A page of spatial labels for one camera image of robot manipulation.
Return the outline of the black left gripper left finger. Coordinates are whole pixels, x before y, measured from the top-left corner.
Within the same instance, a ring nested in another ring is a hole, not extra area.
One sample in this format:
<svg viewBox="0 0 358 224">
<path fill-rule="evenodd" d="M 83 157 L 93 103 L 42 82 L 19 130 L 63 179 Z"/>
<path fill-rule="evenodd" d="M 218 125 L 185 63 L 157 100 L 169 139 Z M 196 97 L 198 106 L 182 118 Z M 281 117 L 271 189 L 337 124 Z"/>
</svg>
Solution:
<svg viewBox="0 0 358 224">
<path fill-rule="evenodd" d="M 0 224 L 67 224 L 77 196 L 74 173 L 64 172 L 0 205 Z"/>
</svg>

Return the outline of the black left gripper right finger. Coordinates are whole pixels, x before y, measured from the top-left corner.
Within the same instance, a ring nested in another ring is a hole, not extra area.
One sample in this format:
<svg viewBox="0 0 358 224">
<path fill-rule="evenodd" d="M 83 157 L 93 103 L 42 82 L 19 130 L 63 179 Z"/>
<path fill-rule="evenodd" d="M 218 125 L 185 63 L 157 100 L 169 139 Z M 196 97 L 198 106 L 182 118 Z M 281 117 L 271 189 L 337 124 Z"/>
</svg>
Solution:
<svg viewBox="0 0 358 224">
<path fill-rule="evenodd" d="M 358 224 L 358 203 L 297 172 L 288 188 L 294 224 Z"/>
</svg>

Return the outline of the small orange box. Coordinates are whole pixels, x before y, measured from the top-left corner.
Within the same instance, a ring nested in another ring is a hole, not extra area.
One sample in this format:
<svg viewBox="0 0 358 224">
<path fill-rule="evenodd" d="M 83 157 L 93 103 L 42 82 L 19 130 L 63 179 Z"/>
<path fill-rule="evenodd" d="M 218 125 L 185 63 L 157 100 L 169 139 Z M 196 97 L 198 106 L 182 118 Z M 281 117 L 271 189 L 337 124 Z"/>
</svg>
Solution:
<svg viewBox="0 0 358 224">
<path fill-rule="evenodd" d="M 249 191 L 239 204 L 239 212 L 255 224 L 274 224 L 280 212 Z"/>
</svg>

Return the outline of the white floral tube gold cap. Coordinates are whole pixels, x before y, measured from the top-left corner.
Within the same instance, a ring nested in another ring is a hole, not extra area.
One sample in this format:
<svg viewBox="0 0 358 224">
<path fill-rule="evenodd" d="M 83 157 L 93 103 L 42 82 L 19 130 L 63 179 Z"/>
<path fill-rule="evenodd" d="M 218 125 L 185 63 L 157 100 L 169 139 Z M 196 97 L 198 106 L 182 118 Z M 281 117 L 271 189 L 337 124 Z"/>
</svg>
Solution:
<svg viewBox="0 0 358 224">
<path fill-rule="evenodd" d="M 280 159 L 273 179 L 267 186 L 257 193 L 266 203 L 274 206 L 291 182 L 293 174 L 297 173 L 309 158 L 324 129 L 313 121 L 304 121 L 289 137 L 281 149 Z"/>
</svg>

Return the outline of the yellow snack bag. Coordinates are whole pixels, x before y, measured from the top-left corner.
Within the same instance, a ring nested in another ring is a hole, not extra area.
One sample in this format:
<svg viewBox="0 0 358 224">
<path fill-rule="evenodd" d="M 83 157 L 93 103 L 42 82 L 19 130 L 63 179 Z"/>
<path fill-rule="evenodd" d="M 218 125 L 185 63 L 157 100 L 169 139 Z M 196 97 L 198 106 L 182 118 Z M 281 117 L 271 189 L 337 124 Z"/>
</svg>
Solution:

Work required » Repeat the data word for word.

Answer to this task »
A page of spatial labels for one camera image of robot manipulation.
Return the outline of the black left gripper left finger. Coordinates are whole pixels, x before y, measured from the top-left corner.
Within the same instance, a ring nested in another ring is a hole, not extra area.
One sample in this format:
<svg viewBox="0 0 358 224">
<path fill-rule="evenodd" d="M 83 157 L 93 103 L 42 82 L 19 130 L 63 179 Z"/>
<path fill-rule="evenodd" d="M 218 125 L 185 63 L 157 100 L 169 139 Z M 196 97 L 198 106 L 182 118 Z M 281 117 L 271 189 L 337 124 Z"/>
</svg>
Solution:
<svg viewBox="0 0 358 224">
<path fill-rule="evenodd" d="M 0 224 L 67 224 L 77 196 L 74 173 L 64 172 L 0 205 Z"/>
</svg>

Return the outline of the black left gripper right finger. Coordinates are whole pixels, x before y, measured from the top-left corner.
Within the same instance, a ring nested in another ring is a hole, not extra area.
One sample in this format:
<svg viewBox="0 0 358 224">
<path fill-rule="evenodd" d="M 83 157 L 93 103 L 42 82 L 19 130 L 63 179 Z"/>
<path fill-rule="evenodd" d="M 218 125 L 185 63 L 157 100 L 169 139 Z M 196 97 L 198 106 L 182 118 Z M 281 117 L 271 189 L 337 124 Z"/>
</svg>
Solution:
<svg viewBox="0 0 358 224">
<path fill-rule="evenodd" d="M 358 224 L 358 203 L 297 172 L 288 188 L 294 224 Z"/>
</svg>

Return the outline of the small orange box. Coordinates are whole pixels, x before y, measured from the top-left corner.
Within the same instance, a ring nested in another ring is a hole, not extra area.
One sample in this format:
<svg viewBox="0 0 358 224">
<path fill-rule="evenodd" d="M 83 157 L 93 103 L 42 82 L 19 130 L 63 179 Z"/>
<path fill-rule="evenodd" d="M 218 125 L 185 63 L 157 100 L 169 139 Z M 196 97 L 198 106 L 182 118 Z M 281 117 L 271 189 L 337 124 Z"/>
</svg>
Solution:
<svg viewBox="0 0 358 224">
<path fill-rule="evenodd" d="M 249 191 L 239 204 L 239 212 L 255 224 L 274 224 L 280 212 Z"/>
</svg>

Return the outline of the white floral tube gold cap. Coordinates are whole pixels, x before y, measured from the top-left corner.
Within the same instance, a ring nested in another ring is a hole, not extra area.
One sample in this format:
<svg viewBox="0 0 358 224">
<path fill-rule="evenodd" d="M 83 157 L 93 103 L 42 82 L 19 130 L 63 179 Z"/>
<path fill-rule="evenodd" d="M 218 125 L 185 63 L 157 100 L 169 139 Z M 196 97 L 198 106 L 182 118 Z M 281 117 L 271 189 L 337 124 Z"/>
</svg>
Solution:
<svg viewBox="0 0 358 224">
<path fill-rule="evenodd" d="M 280 159 L 273 179 L 267 186 L 257 193 L 266 203 L 274 206 L 291 182 L 293 174 L 297 173 L 309 158 L 324 129 L 313 121 L 304 121 L 289 137 L 281 149 Z"/>
</svg>

Return the outline of the yellow snack bag. Coordinates are whole pixels, x before y, measured from the top-left corner.
Within the same instance, a ring nested in another ring is a hole, not extra area.
One sample in this format:
<svg viewBox="0 0 358 224">
<path fill-rule="evenodd" d="M 83 157 L 93 103 L 42 82 L 19 130 L 63 179 Z"/>
<path fill-rule="evenodd" d="M 218 125 L 185 63 L 157 100 L 169 139 Z M 196 97 L 198 106 L 182 118 Z M 281 117 L 271 189 L 337 124 Z"/>
</svg>
Solution:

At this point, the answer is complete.